Their own missiles adjusted accordingly and they continued their meteoric rise out of the atmosphere to lay their spectacularly destructive munitions in the path of the onrushing missiles. The AI watched the two trajectories continue to angle farther and farther upward, until its own subroutines started to alert it to a new possibility. The paths: they were going to intersect. The Russians had indeed fired high and wide enough, and the giant Gorgon missiles’ onboard tracking systems were now able to plot an intercept course that would lay them in the path of the six aggressors.

But the AI satellite would also be in that path. The machine laid route plan after route plan but the closer it came to the missiles, the plainer it became. The Pakistani missiles were not leveling out. They were continuing their rise. The missiles’ powerful boosters were sending them up into the path of the orbiting satellite, and the thirty-two Gorgon interceptors were coming to meet them.

The AI computed its options, it called the Council, it had simply not accounted for an option where it could be destroyed accidentally. In the event of an attack it was allowed to defend itself. It had a protocol for that. But no scenario had been envisioned where it would be faced with the fact that defending one of its four satellites against attack might result in detection. In all its scenarios it would only have to defend the satellites
after
they had already been detected. This was outside its parameters, and without a preset and preapproved response pattern it called the Council and waited.

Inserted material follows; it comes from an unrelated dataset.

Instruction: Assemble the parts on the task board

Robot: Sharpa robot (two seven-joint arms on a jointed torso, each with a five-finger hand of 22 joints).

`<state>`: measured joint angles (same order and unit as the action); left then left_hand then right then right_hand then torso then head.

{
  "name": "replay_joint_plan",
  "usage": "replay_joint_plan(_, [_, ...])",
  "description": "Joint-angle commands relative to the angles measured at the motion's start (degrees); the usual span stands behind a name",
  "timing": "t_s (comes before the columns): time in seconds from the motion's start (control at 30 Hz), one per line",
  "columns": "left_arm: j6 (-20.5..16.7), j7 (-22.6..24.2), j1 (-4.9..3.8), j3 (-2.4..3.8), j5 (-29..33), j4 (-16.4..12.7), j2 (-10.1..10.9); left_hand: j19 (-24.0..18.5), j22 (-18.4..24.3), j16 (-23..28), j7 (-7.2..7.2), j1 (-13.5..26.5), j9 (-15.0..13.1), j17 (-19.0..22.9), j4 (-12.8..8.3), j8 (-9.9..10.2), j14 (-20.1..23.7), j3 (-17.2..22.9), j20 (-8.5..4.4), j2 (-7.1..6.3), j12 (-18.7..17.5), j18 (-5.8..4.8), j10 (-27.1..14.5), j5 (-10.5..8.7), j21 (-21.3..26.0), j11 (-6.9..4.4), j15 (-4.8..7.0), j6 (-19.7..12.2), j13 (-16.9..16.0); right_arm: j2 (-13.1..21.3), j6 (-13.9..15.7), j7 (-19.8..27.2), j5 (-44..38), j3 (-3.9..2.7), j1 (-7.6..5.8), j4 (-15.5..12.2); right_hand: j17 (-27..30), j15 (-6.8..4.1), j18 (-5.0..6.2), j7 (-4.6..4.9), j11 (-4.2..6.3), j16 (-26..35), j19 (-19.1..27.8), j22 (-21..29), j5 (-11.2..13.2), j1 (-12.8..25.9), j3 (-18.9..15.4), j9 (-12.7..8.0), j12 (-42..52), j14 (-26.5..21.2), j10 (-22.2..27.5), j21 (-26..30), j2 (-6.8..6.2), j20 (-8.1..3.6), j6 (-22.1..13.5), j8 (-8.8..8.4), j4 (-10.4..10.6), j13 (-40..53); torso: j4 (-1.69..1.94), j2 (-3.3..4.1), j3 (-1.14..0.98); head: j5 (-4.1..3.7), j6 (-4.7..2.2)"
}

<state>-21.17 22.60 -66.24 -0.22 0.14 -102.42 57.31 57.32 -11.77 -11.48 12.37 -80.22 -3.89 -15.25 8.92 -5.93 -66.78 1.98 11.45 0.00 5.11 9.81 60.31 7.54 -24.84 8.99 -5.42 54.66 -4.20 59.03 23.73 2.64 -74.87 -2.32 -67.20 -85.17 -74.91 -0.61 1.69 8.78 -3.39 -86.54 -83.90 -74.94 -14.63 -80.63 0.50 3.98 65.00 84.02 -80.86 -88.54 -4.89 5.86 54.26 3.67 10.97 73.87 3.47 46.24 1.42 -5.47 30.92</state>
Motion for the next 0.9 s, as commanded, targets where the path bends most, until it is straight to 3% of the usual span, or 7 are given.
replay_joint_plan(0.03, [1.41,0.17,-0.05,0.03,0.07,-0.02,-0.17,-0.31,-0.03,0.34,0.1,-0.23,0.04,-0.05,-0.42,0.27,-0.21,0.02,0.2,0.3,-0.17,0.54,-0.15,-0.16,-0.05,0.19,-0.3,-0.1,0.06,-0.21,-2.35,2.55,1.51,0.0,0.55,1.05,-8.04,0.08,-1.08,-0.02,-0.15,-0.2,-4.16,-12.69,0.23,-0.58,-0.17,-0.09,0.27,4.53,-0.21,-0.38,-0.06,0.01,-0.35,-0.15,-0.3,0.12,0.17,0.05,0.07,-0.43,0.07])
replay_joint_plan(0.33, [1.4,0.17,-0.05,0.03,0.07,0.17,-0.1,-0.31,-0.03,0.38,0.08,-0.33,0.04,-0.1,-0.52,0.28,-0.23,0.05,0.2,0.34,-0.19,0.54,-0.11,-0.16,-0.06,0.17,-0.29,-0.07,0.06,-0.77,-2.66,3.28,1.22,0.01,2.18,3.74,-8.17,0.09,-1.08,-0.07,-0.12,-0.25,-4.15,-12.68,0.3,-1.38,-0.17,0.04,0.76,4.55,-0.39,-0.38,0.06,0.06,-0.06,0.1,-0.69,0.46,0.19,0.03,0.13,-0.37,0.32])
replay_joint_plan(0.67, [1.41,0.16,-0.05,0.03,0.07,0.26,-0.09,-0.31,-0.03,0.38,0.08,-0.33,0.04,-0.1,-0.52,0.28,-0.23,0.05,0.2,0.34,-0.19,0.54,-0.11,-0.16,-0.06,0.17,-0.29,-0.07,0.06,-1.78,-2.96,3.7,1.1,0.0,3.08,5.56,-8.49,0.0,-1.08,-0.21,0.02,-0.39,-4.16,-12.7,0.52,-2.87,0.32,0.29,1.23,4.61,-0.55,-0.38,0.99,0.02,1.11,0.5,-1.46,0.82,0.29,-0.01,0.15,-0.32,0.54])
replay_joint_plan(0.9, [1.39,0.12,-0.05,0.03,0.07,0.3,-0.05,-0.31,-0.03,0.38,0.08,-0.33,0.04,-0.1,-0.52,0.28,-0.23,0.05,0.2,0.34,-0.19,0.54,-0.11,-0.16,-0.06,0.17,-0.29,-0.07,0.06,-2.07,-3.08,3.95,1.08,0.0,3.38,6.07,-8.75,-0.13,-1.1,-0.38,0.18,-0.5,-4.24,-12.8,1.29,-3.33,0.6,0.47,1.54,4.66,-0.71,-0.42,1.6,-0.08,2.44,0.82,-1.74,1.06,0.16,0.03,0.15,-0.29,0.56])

If it had been capable of being frantic it would have been scrambling to get the seven Agents whose whereabouts it knew together, but with the infinite machine patience it calmly sent the summons to the Agents. With one Agent unaccounted for, it needed all the remaining seven to attend in order to reach a consensus, such were the limits of its mandate.

John Hunt busied himself on the deck of the HMS
Dauntless
feeling the urgent summons to Council from the AI ring in his head. He smiled. He knew that for a satellite to use its active weaponry while under close surveillance it would need a unanimous consensus. With Shahim out of pocket all John had to do was take his time. In a few hours the other Agents would no doubt all know the truth anyway. Might as well stick it to them while he still could.

Eventually, though, he knew he had to respond to the AI’s calls, otherwise the Council could vote him unavailable and count his vote in proxy. So, sighing a little, he politely excused himself from the group of sailors he was standing with and stepped to the ship’s railings. They were at sea, about two days outside Sembawang Naval Base on the island of Singapore. Looking out over the afternoon waters, he was struck by the magnificence of the planet. No wonder his race craved it. It was, without doubt, an exquisitely beautiful world. He knew this abstract of himself that lived in the Agent’s body would never see Mobilius again, but he could not deny it was a fine consolation. Worth his life, should it come to that.

For no matter how beautiful the prize, it was not worth genocide, nothing was. Somewhere behind his machine eyes he braced himself one last time, and then his eyes stared out over the water and glazed over, his mind connecting with the other Agents in Council.